Ce matin du mois de décembre, Sonia se regarde dans le miroir. C’est comme si le miroir l’attirait vers lui et voulait lui parler. Elle s’approche. Maintenant presque nez-à-nez avec elle-même, elle plonge dans son propre regard. Et les mots surgissent subitement. A quoi ressemblerais-tu si tu n’avais pas eu recours à toutes les techniques de rajeunissement disponibles ? Comme si cette question était une évidence, elle contacte ses médecins et techniciens dans la journée. Elle leur demande de créer un clone d’elle-même, mais en reproduisant son véritable âge physique ou, du moins, celui qu’elle aurait vraisemblablement atteint sans interventions externes.

Quelques jours plus tard, face à son clone très âgé, Sonia fond en larme. Elle prend dans ses bras sa frêle jumelle. Au fond d’elle-même, elle entend une voix résonner : pourquoi ne m’as-tu pas laissé vieillir et mourir ? Jamais, Sonia ne s’était vraiment confrontée à la question. Pourquoi s’était-elle engagée dans une voie sans fin ? Sans doute avait-elle aimé vivre et voulu prolonger le plaisir de vivre. Sans doute n’avait-elle pas voulu voir son corps vieillir et ses forces faiblir. Certainement avait-elle eu peur de mourir et cédé au chant des sirènes qui lui promettaient l’éternité sur terre. Pourtant, elle réalise soudain que cette promesse n’est d’aucun recours face à l’interrogation qui la taraude maintenant. Que fais-tu encore ici ?

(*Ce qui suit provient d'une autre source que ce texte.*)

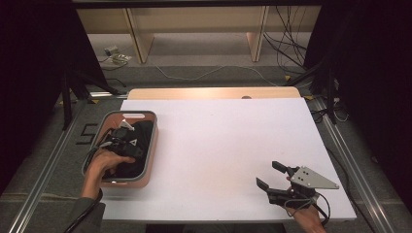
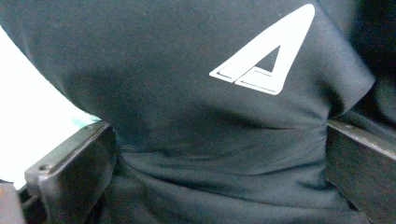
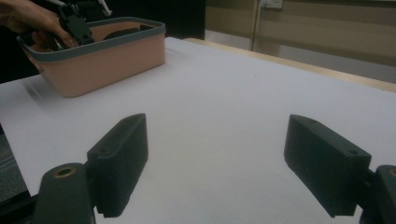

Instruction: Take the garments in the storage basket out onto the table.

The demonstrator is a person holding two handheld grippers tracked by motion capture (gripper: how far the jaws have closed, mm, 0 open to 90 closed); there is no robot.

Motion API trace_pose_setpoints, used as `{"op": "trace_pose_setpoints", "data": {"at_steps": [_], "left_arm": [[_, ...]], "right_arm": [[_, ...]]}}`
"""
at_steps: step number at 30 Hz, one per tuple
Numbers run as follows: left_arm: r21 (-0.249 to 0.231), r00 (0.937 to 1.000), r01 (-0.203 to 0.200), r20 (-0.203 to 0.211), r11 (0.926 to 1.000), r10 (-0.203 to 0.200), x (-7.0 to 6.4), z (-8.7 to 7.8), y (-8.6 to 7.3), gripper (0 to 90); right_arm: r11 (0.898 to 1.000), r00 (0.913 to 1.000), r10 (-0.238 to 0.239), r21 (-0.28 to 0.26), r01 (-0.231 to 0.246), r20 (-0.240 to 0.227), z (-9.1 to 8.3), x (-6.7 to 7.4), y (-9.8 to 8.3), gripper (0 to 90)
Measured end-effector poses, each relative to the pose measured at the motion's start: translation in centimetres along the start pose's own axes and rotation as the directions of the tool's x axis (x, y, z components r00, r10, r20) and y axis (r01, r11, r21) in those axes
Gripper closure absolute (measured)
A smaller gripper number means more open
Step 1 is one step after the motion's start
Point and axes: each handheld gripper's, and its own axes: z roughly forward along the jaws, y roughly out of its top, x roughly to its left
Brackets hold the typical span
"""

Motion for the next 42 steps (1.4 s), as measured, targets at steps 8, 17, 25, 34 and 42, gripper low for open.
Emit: {"op": "trace_pose_setpoints", "data": {"at_steps": [8,17,25,34,42], "left_arm": [[-0.107,0.9987,0.047,0.027,0.9932,-0.044,1.4,-0.8,-0.3,34.1],[-0.175,0.9993,0.037,0.001,0.9838,-0.037,1.6,-1.4,-0.4,65.7],[-0.244,0.9846,0.136,0.140,0.9602,-0.104,3.2,-2.1,-0.8,69.9],[-0.336,0.9566,0.214,0.262,0.9173,-0.127,4.1,-4.4,-1.1,71.6],[-0.414,0.9255,0.264,0.363,0.8711,-0.108,4.9,-6.6,-1.6,71.7]], "right_arm": [[1.000,1.0000,-0.008,0.001,0.008,0.004,-0.1,0.0,0.0,23.1],[1.000,1.0000,-0.006,0.002,0.006,0.005,-0.1,0.0,0.0,24.2],[1.000,1.0000,-0.004,0.000,0.004,0.007,-0.1,-0.1,0.1,24.8],[1.000,1.0000,-0.001,-0.010,0.001,0.005,-0.1,-0.1,0.1,25.0],[1.000,1.0000,-0.001,-0.007,0.001,0.008,-0.2,-0.1,0.1,25.0]]}}
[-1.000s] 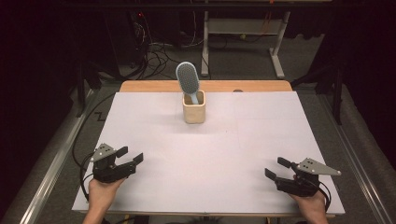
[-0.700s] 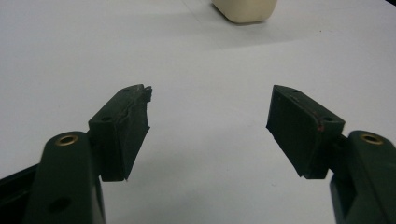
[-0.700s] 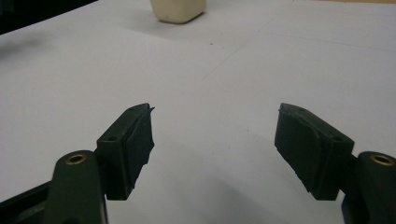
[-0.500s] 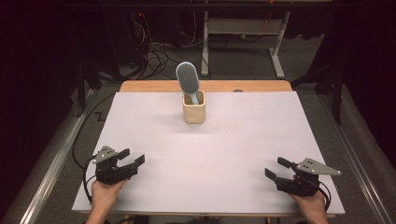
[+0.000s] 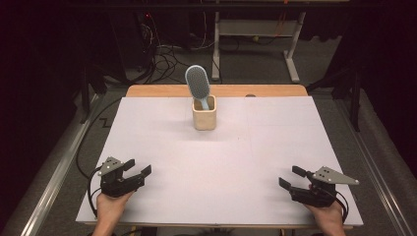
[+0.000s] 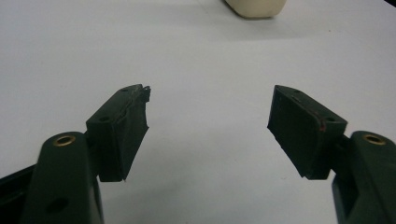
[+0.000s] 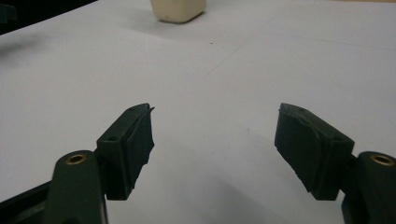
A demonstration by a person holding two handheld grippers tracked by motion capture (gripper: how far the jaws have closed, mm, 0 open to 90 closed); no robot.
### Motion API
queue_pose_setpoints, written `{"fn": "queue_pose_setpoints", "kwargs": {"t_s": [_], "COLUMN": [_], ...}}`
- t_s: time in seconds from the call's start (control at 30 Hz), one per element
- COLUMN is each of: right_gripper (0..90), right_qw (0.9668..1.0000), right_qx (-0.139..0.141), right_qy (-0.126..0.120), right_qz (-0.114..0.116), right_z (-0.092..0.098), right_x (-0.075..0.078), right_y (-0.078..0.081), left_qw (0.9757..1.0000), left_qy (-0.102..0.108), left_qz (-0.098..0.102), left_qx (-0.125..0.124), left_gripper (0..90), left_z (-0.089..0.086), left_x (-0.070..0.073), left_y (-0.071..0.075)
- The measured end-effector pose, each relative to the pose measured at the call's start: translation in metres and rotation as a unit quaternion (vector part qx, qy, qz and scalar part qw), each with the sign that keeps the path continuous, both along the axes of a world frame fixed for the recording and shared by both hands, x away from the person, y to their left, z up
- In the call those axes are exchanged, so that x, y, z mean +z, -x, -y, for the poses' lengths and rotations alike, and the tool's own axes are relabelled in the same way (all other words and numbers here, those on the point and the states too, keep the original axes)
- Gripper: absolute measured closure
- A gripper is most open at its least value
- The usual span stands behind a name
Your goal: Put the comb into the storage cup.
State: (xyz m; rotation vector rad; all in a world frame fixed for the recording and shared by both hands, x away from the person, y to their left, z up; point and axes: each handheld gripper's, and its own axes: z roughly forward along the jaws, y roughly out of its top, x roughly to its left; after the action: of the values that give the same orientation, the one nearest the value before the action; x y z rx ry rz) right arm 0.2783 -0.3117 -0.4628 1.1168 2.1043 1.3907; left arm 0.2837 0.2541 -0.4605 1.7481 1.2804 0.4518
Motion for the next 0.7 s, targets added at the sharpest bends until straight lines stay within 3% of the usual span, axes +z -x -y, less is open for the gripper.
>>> {"fn": "queue_pose_setpoints", "kwargs": {"t_s": [0.4,0.7], "right_gripper": [28.3,28.3], "right_qw": [1.0000,1.0000], "right_qx": [0.001,0.002], "right_qy": [0.000,-0.001], "right_qz": [-0.001,-0.001], "right_z": [0.000,0.000], "right_x": [0.000,0.000], "right_y": [0.000,0.000], "left_qw": [0.9998,0.9998], "left_qy": [-0.018,-0.014], "left_qz": [-0.008,-0.013], "left_qx": [0.006,0.002], "left_gripper": [28.4,28.4], "left_z": [-0.001,0.000], "left_x": [-0.011,-0.013], "left_y": [0.002,0.002]}}
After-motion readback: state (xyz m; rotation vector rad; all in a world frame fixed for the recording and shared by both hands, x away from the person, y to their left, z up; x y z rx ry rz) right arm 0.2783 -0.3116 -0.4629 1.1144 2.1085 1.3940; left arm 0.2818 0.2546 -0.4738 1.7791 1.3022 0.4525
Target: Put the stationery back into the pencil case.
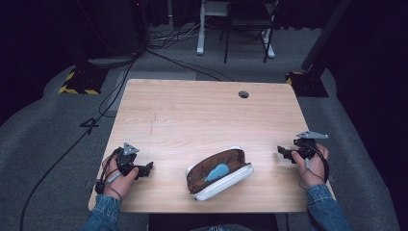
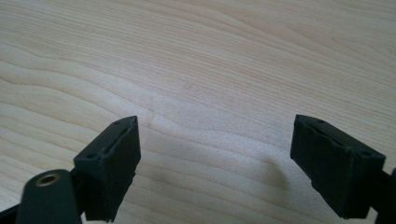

Un peu chamboulée, Sonia veut être seule quelques jours avant les fêtes. Elle se rend à la maison de campagne achetée avec Roy. C’est dans le silence de la nuit, devant le feu qui crépite dans la cheminée, qu’elle comprend qu’il est temps pour elle de s’en aller. Elle ne saurait dire pourquoi, mais une part d’elle-même sait intimement que cela est juste. Elle réalise alors ce que Boris a pu ressentir lorsqu’il décida de quitter sa vie. Il lui aurait été difficile de mettre des mots sur cette certitude, comme elle est aujourd’hui incapable de le faire. C’est une intuition, si forte qu’elle n’est pas discutable.

La veille du jour de l’An, Sonia réunit ses proches et amis. Elle leur présente son clone. C’est pour elle la seule voie possible. Il faut leur montrer à quel point elle est vieille et leur dire que son chemin est accompli. L’aide du clone fait son œuvre. La décision annoncée ne provoque ni drame, ni protestation, juste quelques larmes, et la fête commence. Sonia la vit joyeusement et légèrement, Elle rit ce soir et elle danse, elle danse, elle danse, enfin libérée de l’angoisse qu’elle n’avait pu identifier, ni nommer pendant toute l’année. C’est paisiblement qu’elle s’endort après les douze coups de minuit.